Task goal
Only one stretch of the listing below is wanted. Begin at the line that has "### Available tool", stop after the line that has "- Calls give", and repeat every line in between exactly.

"""

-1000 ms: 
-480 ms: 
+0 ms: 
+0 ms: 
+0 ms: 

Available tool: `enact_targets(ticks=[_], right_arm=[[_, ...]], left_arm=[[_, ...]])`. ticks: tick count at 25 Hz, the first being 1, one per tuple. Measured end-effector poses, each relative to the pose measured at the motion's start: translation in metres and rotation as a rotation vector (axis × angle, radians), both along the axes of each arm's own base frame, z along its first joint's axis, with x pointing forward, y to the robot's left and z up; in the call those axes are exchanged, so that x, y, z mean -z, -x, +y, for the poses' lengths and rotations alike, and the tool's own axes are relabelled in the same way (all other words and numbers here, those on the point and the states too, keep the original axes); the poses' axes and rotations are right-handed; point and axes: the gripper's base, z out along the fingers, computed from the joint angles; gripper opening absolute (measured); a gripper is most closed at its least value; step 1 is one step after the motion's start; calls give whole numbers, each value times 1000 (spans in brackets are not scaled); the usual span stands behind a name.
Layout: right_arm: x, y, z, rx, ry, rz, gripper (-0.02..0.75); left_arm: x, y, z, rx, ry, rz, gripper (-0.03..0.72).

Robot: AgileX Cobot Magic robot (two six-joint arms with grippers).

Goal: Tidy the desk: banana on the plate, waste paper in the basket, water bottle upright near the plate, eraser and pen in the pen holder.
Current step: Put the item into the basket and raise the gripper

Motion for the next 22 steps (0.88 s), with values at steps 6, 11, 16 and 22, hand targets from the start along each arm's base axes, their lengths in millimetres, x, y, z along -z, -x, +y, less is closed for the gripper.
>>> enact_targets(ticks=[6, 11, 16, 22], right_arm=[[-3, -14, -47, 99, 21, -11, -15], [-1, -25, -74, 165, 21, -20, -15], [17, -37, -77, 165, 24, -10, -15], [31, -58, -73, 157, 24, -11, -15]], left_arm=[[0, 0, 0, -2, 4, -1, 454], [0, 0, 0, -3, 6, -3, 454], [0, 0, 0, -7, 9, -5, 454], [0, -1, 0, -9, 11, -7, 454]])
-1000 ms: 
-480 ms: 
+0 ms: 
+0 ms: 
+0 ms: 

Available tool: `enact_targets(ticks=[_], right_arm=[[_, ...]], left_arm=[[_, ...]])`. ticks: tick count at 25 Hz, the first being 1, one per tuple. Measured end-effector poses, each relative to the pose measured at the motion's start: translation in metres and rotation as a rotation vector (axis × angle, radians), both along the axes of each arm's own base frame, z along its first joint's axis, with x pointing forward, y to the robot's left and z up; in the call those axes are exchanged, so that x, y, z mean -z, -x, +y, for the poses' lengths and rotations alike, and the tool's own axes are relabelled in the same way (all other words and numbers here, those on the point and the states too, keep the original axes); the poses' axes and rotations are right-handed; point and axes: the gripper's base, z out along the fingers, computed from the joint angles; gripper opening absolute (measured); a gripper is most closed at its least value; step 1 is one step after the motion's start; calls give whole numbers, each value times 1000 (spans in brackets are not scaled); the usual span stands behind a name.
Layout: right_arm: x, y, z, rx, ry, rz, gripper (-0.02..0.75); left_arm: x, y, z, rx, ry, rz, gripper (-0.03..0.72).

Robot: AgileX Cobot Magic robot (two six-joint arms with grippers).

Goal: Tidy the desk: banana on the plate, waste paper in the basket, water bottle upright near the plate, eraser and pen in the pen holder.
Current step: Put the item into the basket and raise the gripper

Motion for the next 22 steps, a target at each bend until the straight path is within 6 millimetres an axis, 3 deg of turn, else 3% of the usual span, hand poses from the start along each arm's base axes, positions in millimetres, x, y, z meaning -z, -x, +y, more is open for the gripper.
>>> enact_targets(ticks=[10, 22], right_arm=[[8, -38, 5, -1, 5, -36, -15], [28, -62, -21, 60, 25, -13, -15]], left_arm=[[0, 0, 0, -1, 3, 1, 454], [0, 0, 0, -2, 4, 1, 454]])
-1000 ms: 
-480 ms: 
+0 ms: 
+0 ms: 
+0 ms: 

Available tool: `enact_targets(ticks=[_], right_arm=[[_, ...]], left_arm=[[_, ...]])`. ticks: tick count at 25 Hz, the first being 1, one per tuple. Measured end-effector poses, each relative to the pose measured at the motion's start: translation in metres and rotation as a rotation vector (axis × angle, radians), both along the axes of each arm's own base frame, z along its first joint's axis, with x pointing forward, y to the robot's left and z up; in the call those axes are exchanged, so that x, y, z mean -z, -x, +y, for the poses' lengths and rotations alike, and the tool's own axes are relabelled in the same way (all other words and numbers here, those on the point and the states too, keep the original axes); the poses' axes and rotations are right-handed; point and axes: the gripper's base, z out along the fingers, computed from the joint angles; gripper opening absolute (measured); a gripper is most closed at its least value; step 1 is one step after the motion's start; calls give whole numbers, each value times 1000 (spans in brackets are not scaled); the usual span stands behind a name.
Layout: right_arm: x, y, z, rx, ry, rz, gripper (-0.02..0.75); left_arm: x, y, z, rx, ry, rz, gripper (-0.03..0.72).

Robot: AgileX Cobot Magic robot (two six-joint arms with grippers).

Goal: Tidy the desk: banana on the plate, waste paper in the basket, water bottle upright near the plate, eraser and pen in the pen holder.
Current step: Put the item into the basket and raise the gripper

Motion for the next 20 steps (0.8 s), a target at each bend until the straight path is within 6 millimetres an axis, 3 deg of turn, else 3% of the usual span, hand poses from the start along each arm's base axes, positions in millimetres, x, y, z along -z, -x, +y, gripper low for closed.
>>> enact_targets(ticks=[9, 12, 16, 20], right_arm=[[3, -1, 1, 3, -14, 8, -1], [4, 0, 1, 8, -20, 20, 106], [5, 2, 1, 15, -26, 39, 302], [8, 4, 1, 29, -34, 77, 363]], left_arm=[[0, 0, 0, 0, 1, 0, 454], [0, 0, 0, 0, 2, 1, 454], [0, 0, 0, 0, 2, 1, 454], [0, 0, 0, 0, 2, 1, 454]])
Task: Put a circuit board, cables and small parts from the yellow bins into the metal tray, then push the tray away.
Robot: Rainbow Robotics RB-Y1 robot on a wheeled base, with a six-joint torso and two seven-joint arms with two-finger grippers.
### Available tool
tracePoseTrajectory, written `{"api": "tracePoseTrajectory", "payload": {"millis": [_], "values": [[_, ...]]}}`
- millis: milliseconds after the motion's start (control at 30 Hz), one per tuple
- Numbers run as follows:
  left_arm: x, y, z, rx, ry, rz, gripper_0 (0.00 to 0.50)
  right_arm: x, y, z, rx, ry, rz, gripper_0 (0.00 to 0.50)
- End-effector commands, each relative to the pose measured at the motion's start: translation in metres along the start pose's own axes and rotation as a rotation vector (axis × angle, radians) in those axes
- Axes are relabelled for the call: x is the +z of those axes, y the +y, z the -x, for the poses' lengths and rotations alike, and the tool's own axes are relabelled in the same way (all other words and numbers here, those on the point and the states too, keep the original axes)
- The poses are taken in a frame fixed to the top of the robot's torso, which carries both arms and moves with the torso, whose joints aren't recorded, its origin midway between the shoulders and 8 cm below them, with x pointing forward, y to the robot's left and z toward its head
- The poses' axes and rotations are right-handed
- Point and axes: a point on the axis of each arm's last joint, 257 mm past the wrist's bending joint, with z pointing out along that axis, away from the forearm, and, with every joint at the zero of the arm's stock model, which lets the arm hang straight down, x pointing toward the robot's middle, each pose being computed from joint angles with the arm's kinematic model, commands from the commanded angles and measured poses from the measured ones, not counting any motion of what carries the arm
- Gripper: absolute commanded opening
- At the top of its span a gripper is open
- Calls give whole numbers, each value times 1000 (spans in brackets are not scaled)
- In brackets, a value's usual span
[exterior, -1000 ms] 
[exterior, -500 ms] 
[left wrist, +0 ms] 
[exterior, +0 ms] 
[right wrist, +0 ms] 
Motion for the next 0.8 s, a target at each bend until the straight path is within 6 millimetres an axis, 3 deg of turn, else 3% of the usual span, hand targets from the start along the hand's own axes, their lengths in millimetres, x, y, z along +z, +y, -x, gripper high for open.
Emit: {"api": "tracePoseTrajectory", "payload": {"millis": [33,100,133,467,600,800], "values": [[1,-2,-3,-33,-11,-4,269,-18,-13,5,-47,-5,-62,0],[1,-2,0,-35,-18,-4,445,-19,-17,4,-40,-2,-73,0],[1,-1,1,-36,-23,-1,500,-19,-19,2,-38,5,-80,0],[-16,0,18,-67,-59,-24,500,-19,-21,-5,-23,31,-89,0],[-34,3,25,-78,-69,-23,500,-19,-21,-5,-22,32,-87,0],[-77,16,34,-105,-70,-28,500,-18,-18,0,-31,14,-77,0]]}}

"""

Exercise solution
### Available tool
tracePoseTrajectory, written `{"api": "tracePoseTrajectory", "payload": {"millis": [_], "values": [[_, ...]]}}`
- millis: milliseconds after the motion's start (control at 30 Hz), one per tuple
- Numbers run as follows:
  left_arm: x, y, z, rx, ry, rz, gripper_0 (0.00 to 0.50)
  right_arm: x, y, z, rx, ry, rz, gripper_0 (0.00 to 0.50)
- End-effector commands, each relative to the pose measured at the motion's start: translation in metres along the start pose's own axes and rotation as a rotation vector (axis × angle, radians) in those axes
- Axes are relabelled for the call: x is the +z of those axes, y the +y, z the -x, for the poses' lengths and rotations alike, and the tool's own axes are relabelled in the same way (all other words and numbers here, those on the point and the states too, keep the original axes)
- The poses are taken in a frame fixed to the top of the robot's torso, which carries both arms and moves with the torso, whose joints aren't recorded, its origin midway between the shoulders and 8 cm below them, with x pointing forward, y to the robot's left and z toward its head
- The poses' axes and rotations are right-handed
- Point and axes: a point on the axis of each arm's last joint, 257 mm past the wrist's bending joint, with z pointing out along that axis, away from the forearm, and, with every joint at the zero of the arm's stock model, which lets the arm hang straight down, x pointing toward the robot's middle, each pose being computed from joint angles with the arm's kinematic model, commands from the commanded angles and measured poses from the measured ones, not counting any motion of what carries the arm
- Gripper: absolute commanded opening
- At the top of its span a gripper is open
- Calls give whole numbers, each value times 1000 (spans in brackets are not scaled)

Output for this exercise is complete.